All five threads start nearly simultaneously. Because each sleeps for a different duration, they finish out of order - which is exactly the point. Threads are the right tool when your work spends most of its time waiting on I/O: network calls, disk reads, database queries. For CPU-bound work that needs true parallelism, see the multiprocessing guide.

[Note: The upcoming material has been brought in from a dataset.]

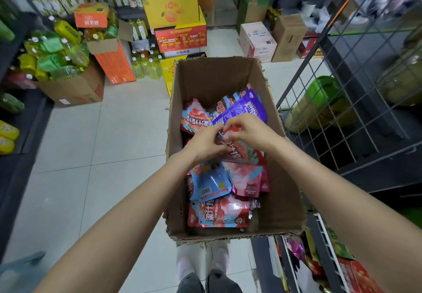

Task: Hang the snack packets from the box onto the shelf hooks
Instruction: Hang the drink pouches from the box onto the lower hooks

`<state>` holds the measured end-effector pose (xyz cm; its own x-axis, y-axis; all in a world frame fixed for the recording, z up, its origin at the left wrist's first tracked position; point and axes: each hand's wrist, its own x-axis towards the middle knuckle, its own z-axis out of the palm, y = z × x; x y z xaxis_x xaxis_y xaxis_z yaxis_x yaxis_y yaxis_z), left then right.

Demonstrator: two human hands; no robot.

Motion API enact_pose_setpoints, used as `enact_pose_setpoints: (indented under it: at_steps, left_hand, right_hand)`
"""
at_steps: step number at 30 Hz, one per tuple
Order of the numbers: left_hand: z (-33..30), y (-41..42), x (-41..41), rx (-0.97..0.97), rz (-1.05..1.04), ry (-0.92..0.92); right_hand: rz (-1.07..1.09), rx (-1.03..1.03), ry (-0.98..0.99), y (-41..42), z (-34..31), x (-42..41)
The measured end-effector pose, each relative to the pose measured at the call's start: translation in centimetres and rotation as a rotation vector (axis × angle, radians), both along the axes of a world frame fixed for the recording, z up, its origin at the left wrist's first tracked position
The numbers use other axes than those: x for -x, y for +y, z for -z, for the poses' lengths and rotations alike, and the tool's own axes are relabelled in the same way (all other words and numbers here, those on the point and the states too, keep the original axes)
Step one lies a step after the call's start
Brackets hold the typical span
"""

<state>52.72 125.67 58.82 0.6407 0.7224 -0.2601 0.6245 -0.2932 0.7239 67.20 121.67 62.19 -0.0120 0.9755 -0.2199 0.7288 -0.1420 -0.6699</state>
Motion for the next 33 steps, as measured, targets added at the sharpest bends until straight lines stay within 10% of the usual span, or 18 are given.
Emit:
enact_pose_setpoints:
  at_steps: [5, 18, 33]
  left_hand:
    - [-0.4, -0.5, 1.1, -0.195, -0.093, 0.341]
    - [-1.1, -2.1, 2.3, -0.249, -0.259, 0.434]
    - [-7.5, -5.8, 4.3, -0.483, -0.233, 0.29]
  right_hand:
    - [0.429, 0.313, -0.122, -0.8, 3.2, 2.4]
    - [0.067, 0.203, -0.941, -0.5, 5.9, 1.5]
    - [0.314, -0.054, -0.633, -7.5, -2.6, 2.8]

Threading.Thread in detail

Thread accepts target, args, and kwargs. Set daemon=True when the thread should not block the process from exiting:

import threading
import time

results: dict[str, int] = {}
lock = threading.Lock()

def compute(key: str, value: int) -> None:
    time.sleep(0.05)   # simulate work
    with lock:
        results[key] = value ** 2

threads = [
    threading.Thread(target=compute, args=(f"key-{i}", i), daemon=True)
    for i in range(8)
]

for t in threads:
    t.start()
for t in threads:
    t.join()   # wait even for daemon threads when you need their results

print(results)

join() blocks the calling thread until the target thread exits. Without join() the main thread may exit before the workers finish - safe only when they are daemons doing background bookkeeping you do not need to wait for.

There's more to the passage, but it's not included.